Dataset content section start

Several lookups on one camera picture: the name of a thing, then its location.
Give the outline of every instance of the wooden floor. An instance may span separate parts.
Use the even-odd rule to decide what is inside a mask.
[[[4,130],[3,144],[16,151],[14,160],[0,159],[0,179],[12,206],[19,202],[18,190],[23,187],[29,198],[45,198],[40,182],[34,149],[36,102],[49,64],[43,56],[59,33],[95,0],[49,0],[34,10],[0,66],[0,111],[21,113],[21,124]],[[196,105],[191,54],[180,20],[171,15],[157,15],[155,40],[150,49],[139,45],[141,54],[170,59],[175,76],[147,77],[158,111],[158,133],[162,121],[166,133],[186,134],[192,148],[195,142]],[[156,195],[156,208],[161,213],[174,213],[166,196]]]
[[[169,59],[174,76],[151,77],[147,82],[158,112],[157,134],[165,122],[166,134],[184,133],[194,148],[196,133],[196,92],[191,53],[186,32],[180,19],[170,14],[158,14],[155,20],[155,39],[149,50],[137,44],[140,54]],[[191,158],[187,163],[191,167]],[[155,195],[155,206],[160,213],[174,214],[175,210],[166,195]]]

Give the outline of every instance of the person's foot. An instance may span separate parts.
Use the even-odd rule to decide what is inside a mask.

Dataset content section end

Exercise description: Filter the data above, keeping only lines that include the string "span".

Your response:
Give the outline of every instance of the wooden floor. An instance may span separate parts.
Give the outline of every instance of the person's foot. An instance may span separate parts.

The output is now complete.